- **Work to be completed**
Please report how many lines of the data include the word "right", with the number as the entire reply.

=== Recorded information ===

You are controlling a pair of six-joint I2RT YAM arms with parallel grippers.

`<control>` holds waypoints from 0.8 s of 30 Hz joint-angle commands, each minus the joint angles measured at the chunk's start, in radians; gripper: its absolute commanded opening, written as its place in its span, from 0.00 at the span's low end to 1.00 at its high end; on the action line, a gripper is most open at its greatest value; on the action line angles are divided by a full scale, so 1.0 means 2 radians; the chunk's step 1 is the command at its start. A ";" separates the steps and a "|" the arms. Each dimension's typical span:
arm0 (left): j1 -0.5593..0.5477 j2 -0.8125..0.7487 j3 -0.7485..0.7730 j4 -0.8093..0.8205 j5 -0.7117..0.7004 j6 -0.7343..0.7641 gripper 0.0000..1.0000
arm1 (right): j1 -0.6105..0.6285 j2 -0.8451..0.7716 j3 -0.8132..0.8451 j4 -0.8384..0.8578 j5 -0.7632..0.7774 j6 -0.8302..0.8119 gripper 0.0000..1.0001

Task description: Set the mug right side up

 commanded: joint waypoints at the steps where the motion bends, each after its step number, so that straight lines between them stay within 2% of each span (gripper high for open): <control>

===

- **Response to this exercise**
2